* Task instructions *
A complete answer includes every line below with the word "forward".

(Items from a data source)
---*---

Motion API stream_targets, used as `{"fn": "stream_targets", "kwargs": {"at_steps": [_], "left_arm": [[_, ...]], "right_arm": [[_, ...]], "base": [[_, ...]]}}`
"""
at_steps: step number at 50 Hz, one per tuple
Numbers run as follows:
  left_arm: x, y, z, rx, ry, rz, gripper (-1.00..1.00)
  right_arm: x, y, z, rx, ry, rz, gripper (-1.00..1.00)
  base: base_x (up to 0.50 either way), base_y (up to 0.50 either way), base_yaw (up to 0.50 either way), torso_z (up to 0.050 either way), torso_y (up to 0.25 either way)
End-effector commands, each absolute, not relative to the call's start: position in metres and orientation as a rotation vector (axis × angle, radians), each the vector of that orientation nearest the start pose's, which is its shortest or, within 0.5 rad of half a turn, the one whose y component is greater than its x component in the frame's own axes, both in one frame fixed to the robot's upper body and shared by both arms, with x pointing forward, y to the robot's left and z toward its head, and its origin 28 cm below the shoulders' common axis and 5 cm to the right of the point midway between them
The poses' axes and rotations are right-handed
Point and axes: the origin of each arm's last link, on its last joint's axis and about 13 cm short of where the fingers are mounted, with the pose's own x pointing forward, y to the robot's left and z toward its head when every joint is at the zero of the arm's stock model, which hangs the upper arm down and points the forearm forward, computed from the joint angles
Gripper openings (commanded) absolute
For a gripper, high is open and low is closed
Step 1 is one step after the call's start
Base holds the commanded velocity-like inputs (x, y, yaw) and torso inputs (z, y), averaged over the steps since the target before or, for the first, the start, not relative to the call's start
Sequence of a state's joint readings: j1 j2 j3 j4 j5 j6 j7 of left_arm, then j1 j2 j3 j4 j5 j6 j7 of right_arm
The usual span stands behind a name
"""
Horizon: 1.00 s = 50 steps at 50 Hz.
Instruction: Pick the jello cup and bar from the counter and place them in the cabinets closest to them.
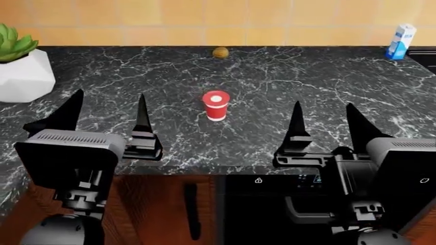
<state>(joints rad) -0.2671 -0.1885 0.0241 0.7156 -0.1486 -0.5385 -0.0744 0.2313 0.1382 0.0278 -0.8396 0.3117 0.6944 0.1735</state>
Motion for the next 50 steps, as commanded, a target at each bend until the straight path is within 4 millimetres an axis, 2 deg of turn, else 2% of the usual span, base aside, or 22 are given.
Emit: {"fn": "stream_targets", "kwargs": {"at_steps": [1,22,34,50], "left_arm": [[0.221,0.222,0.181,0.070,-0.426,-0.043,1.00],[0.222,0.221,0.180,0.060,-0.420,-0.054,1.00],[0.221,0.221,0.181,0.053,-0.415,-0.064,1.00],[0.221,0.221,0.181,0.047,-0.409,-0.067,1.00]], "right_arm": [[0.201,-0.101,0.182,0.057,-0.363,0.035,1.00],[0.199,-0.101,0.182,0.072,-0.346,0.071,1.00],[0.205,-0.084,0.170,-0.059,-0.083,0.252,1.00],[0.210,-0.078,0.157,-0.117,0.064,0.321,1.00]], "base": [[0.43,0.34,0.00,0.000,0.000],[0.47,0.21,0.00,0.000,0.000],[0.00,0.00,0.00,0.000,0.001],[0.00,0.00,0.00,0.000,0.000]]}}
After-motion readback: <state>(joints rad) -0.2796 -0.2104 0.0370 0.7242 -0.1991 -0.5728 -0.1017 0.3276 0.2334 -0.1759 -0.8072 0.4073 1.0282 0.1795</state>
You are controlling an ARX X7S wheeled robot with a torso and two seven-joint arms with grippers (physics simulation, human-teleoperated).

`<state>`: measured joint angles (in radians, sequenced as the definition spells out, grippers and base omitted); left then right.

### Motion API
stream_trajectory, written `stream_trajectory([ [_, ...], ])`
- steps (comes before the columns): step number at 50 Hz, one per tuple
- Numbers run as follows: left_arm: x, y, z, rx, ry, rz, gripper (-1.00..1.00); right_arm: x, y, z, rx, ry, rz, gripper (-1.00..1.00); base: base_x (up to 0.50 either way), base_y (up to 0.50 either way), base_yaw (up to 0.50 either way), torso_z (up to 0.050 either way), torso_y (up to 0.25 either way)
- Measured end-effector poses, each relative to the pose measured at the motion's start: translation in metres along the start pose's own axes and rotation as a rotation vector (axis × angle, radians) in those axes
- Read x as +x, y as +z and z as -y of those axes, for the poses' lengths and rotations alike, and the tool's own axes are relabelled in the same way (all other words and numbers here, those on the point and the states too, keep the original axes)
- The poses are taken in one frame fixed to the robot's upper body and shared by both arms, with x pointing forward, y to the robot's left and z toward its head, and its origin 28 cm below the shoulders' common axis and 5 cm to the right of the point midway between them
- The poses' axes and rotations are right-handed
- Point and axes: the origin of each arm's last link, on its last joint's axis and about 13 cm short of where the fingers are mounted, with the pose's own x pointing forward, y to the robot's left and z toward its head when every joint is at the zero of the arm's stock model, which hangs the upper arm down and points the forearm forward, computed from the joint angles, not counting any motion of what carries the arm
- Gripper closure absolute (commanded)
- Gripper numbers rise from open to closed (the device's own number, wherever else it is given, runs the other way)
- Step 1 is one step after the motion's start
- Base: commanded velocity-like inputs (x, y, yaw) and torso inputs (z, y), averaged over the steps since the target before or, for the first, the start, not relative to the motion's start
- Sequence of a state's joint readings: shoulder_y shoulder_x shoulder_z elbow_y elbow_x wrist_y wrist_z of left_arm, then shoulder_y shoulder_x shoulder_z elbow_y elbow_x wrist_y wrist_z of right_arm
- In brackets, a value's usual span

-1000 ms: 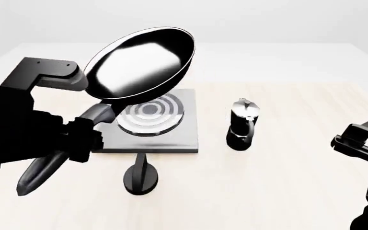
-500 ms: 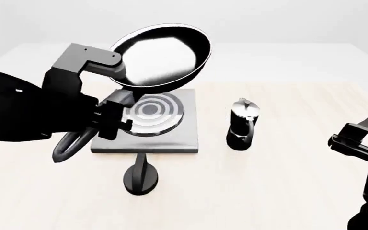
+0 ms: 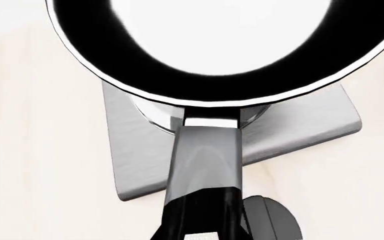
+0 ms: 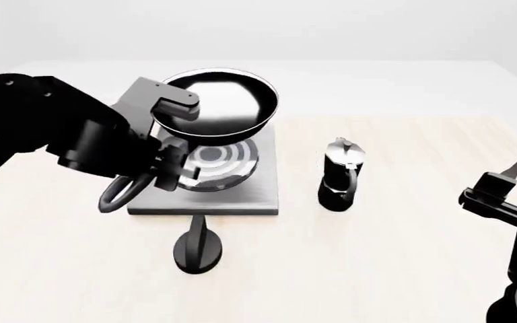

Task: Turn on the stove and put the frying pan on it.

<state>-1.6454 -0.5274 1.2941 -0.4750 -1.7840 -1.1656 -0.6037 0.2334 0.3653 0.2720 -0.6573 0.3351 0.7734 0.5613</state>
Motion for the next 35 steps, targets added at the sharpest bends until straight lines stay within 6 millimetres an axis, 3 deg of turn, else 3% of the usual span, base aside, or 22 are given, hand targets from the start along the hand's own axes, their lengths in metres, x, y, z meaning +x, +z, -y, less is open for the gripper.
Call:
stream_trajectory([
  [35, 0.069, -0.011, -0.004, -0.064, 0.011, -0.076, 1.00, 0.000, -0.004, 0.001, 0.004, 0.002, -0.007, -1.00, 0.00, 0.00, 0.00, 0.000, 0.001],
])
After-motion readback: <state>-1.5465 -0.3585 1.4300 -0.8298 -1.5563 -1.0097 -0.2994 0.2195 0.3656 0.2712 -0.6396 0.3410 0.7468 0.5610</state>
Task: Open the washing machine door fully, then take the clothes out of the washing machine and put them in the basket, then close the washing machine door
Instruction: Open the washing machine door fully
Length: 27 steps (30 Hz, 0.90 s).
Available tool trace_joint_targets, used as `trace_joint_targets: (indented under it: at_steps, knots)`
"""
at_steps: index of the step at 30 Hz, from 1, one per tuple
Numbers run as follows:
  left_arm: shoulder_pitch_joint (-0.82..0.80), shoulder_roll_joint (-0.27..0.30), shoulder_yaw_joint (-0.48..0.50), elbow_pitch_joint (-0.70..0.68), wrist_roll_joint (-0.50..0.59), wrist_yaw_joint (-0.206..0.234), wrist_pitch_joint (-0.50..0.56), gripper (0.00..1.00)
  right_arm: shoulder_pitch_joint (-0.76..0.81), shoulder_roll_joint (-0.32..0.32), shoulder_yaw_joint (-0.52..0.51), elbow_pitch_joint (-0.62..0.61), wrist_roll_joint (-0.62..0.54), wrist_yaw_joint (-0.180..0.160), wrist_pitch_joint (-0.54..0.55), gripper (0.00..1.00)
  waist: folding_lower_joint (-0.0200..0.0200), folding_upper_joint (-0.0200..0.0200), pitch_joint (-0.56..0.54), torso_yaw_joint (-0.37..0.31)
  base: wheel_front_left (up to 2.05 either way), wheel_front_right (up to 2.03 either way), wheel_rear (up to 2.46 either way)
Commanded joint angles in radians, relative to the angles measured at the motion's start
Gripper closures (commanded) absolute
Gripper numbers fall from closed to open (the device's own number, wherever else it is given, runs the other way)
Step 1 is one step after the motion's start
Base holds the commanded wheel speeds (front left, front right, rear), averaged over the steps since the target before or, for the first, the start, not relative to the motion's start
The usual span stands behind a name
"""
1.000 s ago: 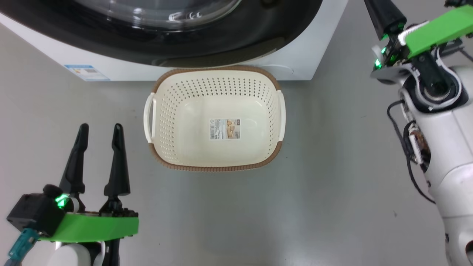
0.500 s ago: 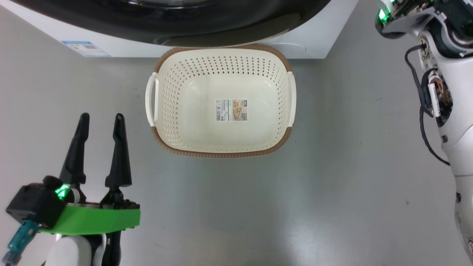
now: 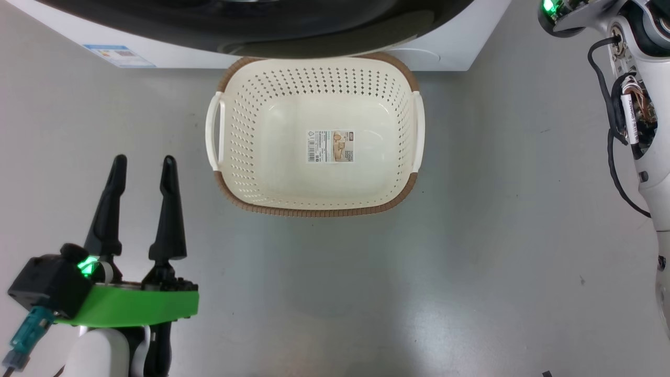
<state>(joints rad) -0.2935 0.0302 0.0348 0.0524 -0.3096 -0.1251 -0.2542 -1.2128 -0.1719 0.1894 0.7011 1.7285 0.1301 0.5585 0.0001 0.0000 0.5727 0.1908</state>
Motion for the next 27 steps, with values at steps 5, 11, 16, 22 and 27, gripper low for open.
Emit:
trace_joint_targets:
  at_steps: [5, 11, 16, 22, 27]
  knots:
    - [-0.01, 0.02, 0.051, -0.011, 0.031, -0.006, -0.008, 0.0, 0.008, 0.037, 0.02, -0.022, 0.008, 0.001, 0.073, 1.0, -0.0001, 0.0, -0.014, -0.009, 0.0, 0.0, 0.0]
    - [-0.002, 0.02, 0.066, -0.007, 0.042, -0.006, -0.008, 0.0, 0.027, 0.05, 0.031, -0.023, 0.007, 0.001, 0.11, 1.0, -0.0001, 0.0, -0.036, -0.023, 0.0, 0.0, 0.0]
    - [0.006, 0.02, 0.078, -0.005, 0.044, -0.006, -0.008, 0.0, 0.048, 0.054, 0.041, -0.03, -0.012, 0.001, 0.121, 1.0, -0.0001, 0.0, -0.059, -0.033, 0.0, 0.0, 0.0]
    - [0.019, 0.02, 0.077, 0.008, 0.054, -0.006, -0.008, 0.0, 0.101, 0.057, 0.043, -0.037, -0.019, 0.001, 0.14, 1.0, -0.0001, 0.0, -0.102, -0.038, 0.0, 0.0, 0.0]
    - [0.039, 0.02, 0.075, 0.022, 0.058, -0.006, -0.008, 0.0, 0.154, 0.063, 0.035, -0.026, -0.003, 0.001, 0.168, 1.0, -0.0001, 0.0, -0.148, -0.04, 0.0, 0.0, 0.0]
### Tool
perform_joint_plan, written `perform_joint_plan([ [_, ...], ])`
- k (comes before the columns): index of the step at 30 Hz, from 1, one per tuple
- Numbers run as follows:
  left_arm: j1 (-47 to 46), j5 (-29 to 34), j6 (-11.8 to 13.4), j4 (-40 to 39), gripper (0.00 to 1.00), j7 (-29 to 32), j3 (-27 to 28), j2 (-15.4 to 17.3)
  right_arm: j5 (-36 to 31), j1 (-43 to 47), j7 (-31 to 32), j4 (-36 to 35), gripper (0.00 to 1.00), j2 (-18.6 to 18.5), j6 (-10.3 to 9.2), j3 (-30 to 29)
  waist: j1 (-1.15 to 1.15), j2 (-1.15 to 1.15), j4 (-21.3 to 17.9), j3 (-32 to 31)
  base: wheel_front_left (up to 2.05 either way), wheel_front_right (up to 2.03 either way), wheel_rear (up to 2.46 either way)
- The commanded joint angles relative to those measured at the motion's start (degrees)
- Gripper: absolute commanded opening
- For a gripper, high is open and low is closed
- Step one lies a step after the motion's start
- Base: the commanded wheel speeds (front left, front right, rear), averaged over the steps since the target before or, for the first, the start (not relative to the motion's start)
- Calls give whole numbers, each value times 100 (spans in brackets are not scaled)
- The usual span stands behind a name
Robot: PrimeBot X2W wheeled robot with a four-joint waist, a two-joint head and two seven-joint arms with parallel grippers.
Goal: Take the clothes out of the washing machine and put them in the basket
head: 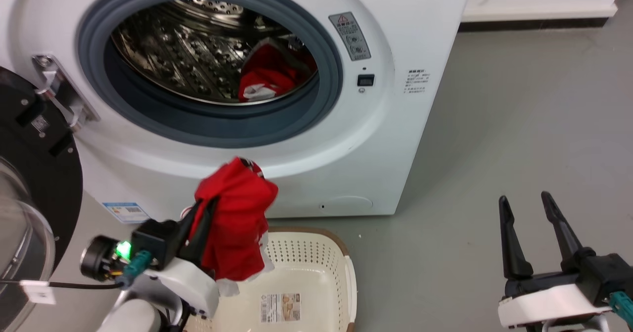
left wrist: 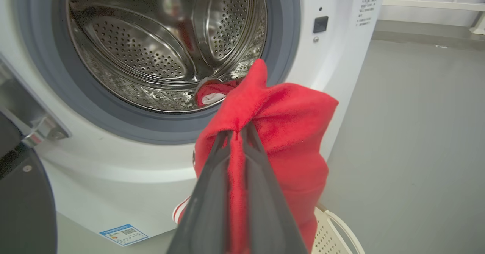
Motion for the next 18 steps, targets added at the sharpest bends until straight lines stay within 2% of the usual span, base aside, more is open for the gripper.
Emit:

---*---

* Solution *
End-effector commands, each absolute, not relative to the call's start: position in metres and orientation as a rotation vector (axis × angle, radians), each the vector of that orientation nearest the start pose's, which is its shortest or, within 0.5 rad of half a turn, the one whose y component is greater than its x component in the frame's own axes, both in one frame fixed to the robot's upper body and shared by both arms, with x pointing forward, y to the robot's left and z toward its head, and its origin 28 cm below the shoulders' common axis and 5 cm to the right of the point midway between them
Point and axes: the origin of each arm's last link, on its last joint's axis and about 13 cm short of where the fingers are mounted, with the pose's own x pointing forward, y to the robot's left and z toward its head when every joint is at the zero of the arm's stock model, which hangs the upper arm down and points the forearm forward, computed from the joint angles
- The poses are taken in one frame fixed to the robot's upper body and shared by both arms, with x pointing forward, y to the robot's left and z toward its head, and its origin 28 cm below the shoulders' common axis and 5 cm to the right of the point midway between them
- Point and axes: the origin of each arm's last link, on its last joint's axis and about 13 cm short of where the fingers are mounted, with the pose's own x pointing forward, y to the robot's left and z toward its head when every joint is at the zero of the arm's stock model, which hangs the upper arm down and points the forearm forward, computed from the joint angles, not counting any motion of what carries the arm

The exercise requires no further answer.